### EXERCISE BRIEF:
Below is a listing. Gather each line of it that contains "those".

+++

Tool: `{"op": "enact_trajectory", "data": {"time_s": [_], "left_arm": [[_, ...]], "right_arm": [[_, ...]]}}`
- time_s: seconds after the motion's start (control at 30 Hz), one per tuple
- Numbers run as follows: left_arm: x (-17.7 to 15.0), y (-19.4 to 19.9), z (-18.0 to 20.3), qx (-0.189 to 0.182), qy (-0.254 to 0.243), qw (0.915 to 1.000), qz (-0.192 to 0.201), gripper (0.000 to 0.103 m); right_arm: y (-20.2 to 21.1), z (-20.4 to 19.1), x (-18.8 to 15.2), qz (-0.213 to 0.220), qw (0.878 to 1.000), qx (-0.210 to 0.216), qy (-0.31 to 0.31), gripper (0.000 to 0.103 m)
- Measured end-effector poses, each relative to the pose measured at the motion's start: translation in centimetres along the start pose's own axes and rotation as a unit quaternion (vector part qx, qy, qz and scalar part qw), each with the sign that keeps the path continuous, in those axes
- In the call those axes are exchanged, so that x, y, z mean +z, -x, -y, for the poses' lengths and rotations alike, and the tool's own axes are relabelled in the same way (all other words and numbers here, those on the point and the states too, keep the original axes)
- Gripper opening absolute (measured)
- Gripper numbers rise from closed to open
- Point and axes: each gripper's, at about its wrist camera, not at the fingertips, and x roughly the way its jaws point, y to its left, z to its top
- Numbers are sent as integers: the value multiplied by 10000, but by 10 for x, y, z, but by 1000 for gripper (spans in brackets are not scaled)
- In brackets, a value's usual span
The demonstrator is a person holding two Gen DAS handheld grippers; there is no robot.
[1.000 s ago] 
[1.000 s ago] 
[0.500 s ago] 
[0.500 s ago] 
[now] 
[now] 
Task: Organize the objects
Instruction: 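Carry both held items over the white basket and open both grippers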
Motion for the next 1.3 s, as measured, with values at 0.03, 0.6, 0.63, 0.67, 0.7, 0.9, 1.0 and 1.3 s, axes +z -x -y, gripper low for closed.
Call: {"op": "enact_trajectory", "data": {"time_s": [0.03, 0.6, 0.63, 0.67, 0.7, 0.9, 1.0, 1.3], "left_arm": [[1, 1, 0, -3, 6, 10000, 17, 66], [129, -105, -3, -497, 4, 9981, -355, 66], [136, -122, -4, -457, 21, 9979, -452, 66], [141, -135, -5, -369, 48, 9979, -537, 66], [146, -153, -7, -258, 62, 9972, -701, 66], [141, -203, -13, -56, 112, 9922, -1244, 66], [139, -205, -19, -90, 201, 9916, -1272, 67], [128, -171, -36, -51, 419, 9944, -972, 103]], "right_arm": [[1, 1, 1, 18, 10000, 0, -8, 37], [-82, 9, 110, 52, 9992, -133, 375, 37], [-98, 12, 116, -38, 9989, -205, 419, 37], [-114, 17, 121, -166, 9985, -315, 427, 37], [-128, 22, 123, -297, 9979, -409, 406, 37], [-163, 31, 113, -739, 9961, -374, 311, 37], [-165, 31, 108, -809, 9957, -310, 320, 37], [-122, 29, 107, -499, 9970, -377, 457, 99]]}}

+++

### SOLUTION TO THE PROBLEM:
- Measured end-effector poses, each relative to the pose measured at the motion's start: translation in centimetres along the start pose's own axes and rotation as a unit quaternion (vector part qx, qy, qz and scalar part qw), each with the sign that keeps the path continuous, in those axes
- In the call those axes are exchanged, so that x, y, z mean +z, -x, -y, for the poses' lengths and rotations alike, and the tool's own axes are relabelled in the same way (all other words and numbers here, those on the point and the states too, keep the original axes)

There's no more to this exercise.